While Delta offers a number of special meals and requests, it is not able to guarantee nut-free dishes coming from its production kitchens. “Our catering kitchens prepare a wide array of food for thousands of Delta customers along with numerous customers outside of Delta daily, so it can be difficult to eliminate cross-contamination risk in such an environment,” a representative said.

However, on certain flights and in certain classes of service, Delta is beginning to offer a new option. “We have developed an allergen-friendly meal, Simply-Prepared Chicken, with the help of nutritionists on our lunch and dinner domestic flights that is prepared without the nine major allergens,” the rep said. “This is part of our standard slate of pre-select options for Delta One and first-class customers. We will be expanding the availability of this meal to more markets over the coming year to give our customers more options to eat well while minding dietary needs.”

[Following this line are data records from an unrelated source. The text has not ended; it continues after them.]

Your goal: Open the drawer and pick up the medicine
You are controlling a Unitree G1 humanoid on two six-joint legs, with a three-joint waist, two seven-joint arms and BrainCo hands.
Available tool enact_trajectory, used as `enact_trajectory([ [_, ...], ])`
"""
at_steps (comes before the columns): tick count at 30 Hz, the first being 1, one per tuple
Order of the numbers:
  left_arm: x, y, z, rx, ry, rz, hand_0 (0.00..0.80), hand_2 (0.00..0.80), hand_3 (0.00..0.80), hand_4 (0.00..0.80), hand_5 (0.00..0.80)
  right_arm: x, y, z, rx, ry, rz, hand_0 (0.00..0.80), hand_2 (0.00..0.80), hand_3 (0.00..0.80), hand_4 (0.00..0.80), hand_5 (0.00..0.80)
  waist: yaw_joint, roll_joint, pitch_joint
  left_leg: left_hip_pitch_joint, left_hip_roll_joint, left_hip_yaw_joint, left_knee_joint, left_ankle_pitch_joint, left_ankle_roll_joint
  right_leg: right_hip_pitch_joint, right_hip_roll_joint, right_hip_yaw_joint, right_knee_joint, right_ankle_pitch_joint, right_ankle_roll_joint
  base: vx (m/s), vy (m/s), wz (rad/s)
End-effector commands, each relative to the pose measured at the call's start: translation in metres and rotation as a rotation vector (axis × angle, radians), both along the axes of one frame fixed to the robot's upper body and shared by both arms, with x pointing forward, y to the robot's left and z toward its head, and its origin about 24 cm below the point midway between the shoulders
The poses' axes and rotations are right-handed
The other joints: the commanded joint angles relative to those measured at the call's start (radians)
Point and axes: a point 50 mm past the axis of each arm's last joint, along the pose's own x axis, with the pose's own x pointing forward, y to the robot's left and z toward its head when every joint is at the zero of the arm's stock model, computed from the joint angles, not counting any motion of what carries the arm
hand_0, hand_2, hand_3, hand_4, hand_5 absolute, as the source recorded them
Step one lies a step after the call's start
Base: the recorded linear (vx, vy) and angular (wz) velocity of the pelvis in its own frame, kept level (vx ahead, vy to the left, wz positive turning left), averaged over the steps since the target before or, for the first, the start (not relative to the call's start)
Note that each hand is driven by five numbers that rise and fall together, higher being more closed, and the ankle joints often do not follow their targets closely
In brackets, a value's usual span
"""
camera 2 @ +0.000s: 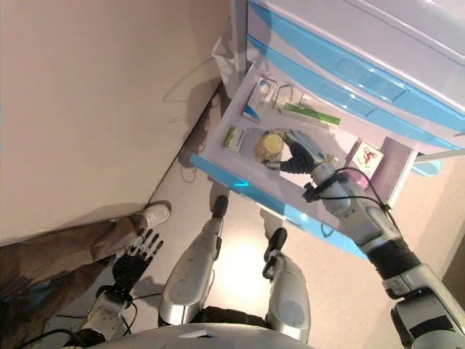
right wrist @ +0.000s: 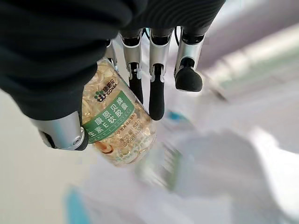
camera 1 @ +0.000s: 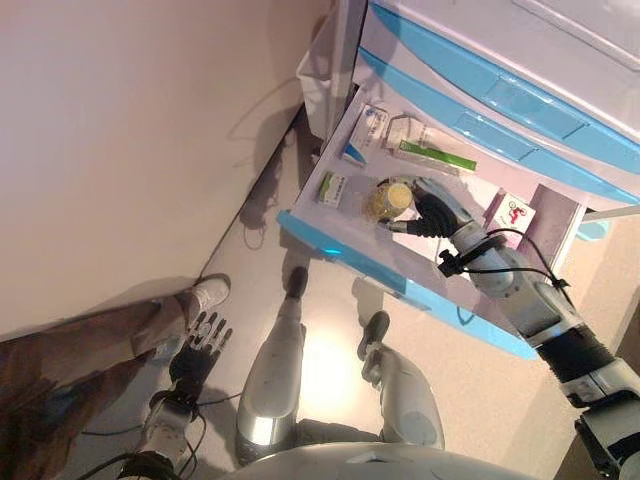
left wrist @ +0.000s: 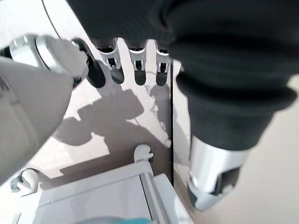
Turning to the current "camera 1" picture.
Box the silver robot leg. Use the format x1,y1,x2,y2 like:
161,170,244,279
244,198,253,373
234,265,309,464
358,310,447,452

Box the white blue medicine box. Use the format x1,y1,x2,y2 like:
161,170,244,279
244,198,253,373
341,103,392,166

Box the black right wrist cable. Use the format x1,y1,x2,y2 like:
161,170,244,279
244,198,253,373
439,227,572,292

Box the long green white box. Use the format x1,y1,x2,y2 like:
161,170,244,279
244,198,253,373
396,126,478,174

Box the purple pink medicine box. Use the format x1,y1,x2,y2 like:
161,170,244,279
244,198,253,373
486,186,539,252

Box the white drawer blue handle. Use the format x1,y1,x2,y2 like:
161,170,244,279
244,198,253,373
356,47,640,206
275,87,587,362
367,0,640,167

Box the clear plastic packet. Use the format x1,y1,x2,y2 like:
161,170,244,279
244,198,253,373
386,113,437,152

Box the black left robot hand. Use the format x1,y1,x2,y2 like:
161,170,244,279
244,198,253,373
168,308,236,398

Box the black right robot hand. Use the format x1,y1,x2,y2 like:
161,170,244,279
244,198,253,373
377,175,477,242

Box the silver left robot leg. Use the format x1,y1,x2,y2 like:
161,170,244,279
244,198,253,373
234,265,309,464

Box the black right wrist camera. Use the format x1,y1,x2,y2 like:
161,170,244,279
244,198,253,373
436,249,474,277

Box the yellow medicine bottle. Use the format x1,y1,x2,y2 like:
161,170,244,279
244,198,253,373
366,174,420,227

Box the person leg brown trousers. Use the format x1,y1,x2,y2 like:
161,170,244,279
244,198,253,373
0,291,202,480

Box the white sneaker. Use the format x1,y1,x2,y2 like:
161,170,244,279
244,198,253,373
190,273,233,311
151,336,185,365

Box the grey robot torso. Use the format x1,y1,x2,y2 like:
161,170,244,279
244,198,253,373
219,438,507,480

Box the small green white box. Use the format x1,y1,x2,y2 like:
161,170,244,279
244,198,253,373
315,170,349,208

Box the white side bin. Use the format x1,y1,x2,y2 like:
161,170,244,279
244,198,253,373
295,28,342,140

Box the silver right robot leg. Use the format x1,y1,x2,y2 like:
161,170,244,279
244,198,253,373
358,310,447,452

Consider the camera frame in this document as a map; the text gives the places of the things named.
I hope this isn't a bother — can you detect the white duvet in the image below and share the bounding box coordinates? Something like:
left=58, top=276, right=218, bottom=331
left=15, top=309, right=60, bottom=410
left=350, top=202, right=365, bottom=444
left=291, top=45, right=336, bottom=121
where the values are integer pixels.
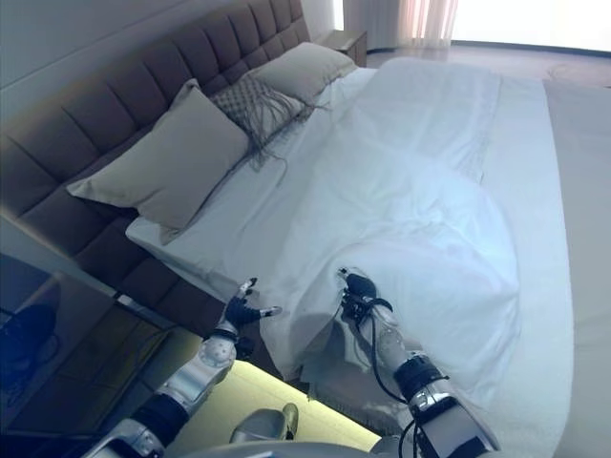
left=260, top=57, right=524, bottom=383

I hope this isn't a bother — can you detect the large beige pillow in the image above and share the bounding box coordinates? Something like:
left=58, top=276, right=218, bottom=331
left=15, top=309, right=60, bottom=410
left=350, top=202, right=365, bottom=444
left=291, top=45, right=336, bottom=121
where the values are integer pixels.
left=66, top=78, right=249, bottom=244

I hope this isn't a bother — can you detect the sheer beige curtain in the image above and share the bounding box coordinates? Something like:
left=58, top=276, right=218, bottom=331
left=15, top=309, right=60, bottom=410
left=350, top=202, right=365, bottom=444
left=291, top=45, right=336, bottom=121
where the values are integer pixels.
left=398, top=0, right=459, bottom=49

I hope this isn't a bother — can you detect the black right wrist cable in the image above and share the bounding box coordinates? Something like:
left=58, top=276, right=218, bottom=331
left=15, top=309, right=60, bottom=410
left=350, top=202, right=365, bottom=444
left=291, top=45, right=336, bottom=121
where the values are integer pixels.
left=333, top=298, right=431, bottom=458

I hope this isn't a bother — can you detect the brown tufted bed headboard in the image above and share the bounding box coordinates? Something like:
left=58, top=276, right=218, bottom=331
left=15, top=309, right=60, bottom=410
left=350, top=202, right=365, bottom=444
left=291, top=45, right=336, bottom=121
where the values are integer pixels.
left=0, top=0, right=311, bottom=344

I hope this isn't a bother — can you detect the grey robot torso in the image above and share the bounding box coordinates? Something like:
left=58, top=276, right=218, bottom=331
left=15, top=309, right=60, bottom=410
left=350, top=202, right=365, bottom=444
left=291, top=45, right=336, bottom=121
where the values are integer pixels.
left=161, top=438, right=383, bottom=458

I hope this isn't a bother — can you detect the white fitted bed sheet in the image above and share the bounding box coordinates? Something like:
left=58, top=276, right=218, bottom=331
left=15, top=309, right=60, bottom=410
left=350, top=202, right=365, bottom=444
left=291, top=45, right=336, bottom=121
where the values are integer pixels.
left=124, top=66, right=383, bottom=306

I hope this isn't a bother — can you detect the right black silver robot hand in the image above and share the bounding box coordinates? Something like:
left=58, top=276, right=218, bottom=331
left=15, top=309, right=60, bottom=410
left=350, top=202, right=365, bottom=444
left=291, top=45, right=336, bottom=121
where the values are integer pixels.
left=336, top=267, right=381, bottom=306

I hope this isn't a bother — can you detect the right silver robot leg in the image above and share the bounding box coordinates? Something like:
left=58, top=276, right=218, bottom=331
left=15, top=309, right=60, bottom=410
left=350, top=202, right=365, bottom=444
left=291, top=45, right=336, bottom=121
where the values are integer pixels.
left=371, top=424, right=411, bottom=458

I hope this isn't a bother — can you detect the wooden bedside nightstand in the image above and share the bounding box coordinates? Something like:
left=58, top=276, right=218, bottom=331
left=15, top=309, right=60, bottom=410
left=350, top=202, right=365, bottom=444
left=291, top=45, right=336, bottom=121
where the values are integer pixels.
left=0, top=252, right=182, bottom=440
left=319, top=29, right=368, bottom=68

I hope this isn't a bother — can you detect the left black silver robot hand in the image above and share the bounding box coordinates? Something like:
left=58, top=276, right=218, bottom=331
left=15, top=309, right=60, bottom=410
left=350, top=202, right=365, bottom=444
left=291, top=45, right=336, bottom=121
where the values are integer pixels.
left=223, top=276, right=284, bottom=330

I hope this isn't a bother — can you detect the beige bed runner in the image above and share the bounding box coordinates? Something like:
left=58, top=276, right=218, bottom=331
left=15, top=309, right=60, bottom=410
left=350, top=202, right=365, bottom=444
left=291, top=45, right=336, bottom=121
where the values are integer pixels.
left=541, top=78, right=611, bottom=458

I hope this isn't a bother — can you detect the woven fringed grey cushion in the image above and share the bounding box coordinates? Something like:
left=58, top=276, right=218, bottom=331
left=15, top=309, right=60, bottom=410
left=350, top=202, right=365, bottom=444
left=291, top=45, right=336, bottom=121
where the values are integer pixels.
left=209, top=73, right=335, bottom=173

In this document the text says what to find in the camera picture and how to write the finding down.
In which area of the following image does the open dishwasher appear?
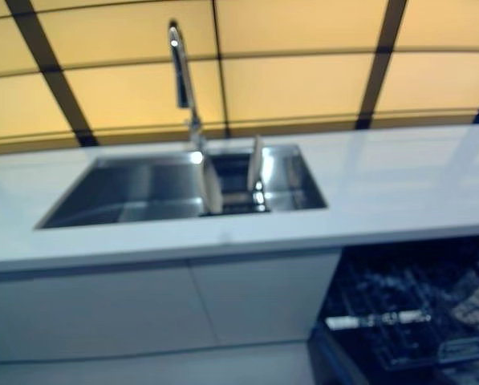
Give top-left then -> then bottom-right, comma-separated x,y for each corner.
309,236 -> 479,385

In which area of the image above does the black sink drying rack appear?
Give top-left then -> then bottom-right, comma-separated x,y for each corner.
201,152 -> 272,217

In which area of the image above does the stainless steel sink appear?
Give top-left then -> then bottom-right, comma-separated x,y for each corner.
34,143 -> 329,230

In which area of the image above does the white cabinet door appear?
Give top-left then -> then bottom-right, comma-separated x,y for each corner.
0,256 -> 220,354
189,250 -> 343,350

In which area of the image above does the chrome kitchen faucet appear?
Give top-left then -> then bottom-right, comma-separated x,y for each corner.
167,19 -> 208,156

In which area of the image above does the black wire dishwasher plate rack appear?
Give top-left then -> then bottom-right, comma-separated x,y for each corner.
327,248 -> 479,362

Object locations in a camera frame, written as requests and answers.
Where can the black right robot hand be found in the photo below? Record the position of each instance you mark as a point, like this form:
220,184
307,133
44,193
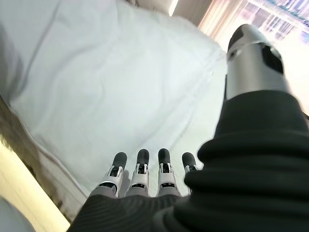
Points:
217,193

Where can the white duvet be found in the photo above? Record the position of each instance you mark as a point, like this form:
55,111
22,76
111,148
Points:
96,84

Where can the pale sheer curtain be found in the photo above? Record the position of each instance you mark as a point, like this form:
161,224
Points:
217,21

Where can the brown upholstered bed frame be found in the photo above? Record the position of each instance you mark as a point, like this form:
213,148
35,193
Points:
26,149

plane descending in switzerland
Courtesy, Pascal Meier via Unsplash

Emirates is able to meet the needs of certain food allergies, but not all of them. “We serve gluten-friendly and low-lactose meals, as well as meals to suit other medical conditions,” the airline indicates. Those with nut allergies are out of luck, though. “We can’t guarantee our meals are nut free.”

Elsewhere Emirates serves 13 different religious or dietary special meals. On top of that, you can order cakes or Champagne 48 hours ahead of your flight to help celebrate a special occasion. (The former are free for business and first-class customers, and the latter is already offered for them.) While that might not help with your allergies, it might help the mood of the people you’re traveling with.

Qatar Airways

Qatar Airways provides 19 special meals serving a number of religious and dietary needs, including a non-lactose meal and a gluten-free meal for individuals suffering from either of those allergies. However, once again, nuts are a step too far.

“Qatar Airways does not provide nut-free meals,” the airline’s information indicates. “We also do not guarantee against cross contamination of nuts within our inflight network.”